_Assignment_:
The full listing should be transcribed verbatim.

= Beginning of Section =

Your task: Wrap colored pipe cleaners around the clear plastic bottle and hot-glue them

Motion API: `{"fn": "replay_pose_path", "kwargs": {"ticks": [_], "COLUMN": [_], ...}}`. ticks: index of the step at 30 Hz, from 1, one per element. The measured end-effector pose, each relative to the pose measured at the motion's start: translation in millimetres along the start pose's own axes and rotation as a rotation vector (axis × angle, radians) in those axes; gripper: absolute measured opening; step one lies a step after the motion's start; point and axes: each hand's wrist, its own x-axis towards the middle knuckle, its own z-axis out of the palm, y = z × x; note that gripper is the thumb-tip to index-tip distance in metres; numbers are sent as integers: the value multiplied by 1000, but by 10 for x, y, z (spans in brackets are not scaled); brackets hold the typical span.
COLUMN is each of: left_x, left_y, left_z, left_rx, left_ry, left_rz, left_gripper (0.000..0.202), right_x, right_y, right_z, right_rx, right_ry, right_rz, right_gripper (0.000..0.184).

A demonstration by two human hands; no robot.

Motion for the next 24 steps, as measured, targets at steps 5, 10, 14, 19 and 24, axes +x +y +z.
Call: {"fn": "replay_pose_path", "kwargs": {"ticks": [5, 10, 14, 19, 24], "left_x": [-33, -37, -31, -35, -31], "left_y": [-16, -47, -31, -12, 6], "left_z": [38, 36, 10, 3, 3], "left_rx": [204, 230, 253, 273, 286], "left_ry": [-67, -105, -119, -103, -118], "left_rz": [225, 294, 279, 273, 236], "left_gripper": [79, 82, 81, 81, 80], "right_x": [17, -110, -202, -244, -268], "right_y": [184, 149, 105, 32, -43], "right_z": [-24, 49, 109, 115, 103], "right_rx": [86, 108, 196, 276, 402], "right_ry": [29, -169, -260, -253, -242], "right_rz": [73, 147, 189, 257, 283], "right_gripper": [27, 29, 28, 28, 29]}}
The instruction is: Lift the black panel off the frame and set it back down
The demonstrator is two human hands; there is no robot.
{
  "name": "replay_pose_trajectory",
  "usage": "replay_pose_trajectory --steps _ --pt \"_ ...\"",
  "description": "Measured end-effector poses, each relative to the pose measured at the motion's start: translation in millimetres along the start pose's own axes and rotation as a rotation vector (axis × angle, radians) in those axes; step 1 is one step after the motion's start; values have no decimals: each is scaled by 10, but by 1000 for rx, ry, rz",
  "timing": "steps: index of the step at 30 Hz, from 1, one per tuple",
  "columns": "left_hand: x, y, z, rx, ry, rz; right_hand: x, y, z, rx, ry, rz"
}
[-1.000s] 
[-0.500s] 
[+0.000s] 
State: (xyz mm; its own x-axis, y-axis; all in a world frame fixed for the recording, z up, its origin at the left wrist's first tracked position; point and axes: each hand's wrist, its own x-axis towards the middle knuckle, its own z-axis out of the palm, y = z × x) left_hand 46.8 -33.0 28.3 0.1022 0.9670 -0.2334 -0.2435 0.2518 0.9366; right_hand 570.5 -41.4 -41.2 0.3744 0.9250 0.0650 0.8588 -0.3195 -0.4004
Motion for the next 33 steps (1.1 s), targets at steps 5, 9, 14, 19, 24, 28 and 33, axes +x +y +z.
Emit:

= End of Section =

_Problem solution_:
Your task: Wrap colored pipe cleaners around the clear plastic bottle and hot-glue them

Motion API: `{"fn": "replay_pose_path", "kwargs": {"ticks": [_], "COLUMN": [_], ...}}`. ticks: index of the step at 30 Hz, from 1, one per element. The measured end-effector pose, each relative to the pose measured at the motion's start: translation in millimetres along the start pose's own axes and rotation as a rotation vector (axis × angle, radians) in those axes; gripper: absolute measured opening; step one lies a step after the motion's start; point and axes: each hand's wrist, its own x-axis towards the middle knuckle, its own z-axis out of the palm, y = z × x; note that gripper is the thumb-tip to index-tip distance in metres; numbers are sent as integers: the value multiplied by 1000, but by 10 for x, y, z (spans in brackets are not scaled); brackets hold the typical span.
COLUMN is each of: left_x, left_y, left_z, left_rx, left_ry, left_rz, left_gripper (0.000..0.202), right_x, right_y, right_z, right_rx, right_ry, right_rz, right_gripper (0.000..0.184).

A demonstration by two human hands; no robot.

Motion for the next 24 steps, as measured, targets at steps 5, 10, 14, 19 and 24, axes +x +y +z.
Call: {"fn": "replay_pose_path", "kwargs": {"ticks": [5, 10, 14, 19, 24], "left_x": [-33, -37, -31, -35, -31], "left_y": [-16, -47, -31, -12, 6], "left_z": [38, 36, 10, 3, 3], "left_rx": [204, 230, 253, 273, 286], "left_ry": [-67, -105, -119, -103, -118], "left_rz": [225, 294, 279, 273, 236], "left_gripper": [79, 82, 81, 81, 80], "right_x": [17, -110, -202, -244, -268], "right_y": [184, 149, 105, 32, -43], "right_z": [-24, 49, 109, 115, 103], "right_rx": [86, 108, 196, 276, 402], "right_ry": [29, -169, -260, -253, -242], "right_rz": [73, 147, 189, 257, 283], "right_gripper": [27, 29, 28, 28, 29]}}
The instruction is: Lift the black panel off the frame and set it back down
The demonstrator is two human hands; there is no robot.
{
  "name": "replay_pose_trajectory",
  "usage": "replay_pose_trajectory --steps _ --pt \"_ ...\"",
  "description": "Measured end-effector poses, each relative to the pose measured at the motion's start: translation in millimetres along the start pose's own axes and rotation as a rotation vector (axis × angle, radians) in those axes; step 1 is one step after the motion's start; values have no decimals: each is scaled by 10, but by 1000 for rx, ry, rz",
  "timing": "steps: index of the step at 30 Hz, from 1, one per tuple",
  "columns": "left_hand: x, y, z, rx, ry, rz; right_hand: x, y, z, rx, ry, rz"
}
[-1.000s] 
[-0.500s] 
[+0.000s] 
State: (xyz mm; its own x-axis, y-axis; all in a world frame fixed for the recording, z up, its origin at the left wrist's first tracked position; point and axes: each hand's wrist, its own x-axis towards the middle knuckle, its own z-axis out of the palm, y = z × x) left_hand 46.8 -33.0 28.3 0.1022 0.9670 -0.2334 -0.2435 0.2518 0.9366; right_hand 570.5 -41.4 -41.2 0.3744 0.9250 0.0650 0.8588 -0.3195 -0.4004
Motion for the next 33 steps (1.1 s), targets at steps 5, 9, 14, 19, 24, 28 and 33, axes +x +y +z.
Emit:

Work on this exercise is complete.